■ **THE PROBLEM**: Filter the entries beneath this task, copying only the lines that hold the word "grateful".

DATA IN THIS EXERCISE Block Start

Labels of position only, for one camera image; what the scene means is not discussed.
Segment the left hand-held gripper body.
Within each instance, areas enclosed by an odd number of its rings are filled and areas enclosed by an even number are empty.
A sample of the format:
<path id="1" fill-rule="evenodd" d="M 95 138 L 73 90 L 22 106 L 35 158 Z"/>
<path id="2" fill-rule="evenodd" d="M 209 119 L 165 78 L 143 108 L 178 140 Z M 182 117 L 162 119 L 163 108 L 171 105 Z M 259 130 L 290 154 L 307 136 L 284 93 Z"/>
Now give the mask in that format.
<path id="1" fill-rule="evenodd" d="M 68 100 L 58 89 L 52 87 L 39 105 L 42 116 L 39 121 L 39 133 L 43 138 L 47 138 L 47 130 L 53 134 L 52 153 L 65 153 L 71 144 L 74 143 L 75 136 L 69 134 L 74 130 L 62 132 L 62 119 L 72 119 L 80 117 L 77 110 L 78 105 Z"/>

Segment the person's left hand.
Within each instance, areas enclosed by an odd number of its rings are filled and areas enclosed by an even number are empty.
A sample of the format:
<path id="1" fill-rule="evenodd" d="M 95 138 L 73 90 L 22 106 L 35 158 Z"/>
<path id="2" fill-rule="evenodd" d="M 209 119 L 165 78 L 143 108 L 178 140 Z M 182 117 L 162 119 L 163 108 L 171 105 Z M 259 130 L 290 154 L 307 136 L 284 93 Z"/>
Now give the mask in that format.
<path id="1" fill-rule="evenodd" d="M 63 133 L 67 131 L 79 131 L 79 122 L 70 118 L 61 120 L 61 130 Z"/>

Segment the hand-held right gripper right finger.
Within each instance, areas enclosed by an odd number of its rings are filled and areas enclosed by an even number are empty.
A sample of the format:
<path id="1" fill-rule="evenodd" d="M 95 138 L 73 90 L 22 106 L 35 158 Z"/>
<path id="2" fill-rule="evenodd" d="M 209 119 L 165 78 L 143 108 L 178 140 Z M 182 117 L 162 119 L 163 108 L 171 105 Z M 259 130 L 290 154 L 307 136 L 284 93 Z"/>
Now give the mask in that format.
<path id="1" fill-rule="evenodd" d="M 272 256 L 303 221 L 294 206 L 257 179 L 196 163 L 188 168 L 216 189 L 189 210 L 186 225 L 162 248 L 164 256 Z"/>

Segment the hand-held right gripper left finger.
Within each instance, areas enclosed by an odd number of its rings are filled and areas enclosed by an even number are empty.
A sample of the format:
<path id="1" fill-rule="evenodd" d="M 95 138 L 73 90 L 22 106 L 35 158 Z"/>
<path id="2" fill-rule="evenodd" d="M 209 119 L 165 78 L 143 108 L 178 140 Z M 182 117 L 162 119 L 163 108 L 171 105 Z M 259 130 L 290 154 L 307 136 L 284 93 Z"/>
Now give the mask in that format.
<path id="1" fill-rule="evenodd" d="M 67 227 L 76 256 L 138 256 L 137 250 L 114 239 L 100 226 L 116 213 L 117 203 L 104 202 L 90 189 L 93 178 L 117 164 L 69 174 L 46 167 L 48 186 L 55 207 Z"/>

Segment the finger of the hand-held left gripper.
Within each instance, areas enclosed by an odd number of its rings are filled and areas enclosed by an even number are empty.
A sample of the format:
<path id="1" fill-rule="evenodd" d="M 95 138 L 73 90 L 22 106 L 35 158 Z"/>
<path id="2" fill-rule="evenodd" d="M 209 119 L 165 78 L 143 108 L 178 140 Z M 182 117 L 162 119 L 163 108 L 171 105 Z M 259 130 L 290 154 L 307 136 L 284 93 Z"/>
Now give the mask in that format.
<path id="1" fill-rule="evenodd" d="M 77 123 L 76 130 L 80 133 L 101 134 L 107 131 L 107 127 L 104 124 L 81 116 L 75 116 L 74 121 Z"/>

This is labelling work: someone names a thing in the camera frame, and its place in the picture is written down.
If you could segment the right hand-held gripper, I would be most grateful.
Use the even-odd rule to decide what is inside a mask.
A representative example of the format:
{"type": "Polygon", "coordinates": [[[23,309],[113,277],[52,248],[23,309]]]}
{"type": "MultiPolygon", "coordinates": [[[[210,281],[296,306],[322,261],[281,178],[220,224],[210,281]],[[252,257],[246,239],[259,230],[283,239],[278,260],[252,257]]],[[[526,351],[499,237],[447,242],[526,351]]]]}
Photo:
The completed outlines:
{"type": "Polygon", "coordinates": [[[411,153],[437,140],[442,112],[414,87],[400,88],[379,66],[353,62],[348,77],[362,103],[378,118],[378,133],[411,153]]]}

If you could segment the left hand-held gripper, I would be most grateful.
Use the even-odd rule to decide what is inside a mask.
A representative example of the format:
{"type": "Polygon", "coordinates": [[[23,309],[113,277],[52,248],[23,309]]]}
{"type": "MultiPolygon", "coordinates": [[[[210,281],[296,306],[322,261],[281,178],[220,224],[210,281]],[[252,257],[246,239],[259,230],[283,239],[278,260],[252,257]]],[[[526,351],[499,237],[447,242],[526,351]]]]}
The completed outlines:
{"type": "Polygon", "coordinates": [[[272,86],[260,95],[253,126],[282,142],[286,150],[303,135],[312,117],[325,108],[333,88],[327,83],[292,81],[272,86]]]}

DATA IN THIS EXERCISE Block End

■ **PROBLEM SOLUTION**:
If you could segment the right hand-held gripper, I would be most grateful.
If you could segment the left hand-held gripper, I would be most grateful.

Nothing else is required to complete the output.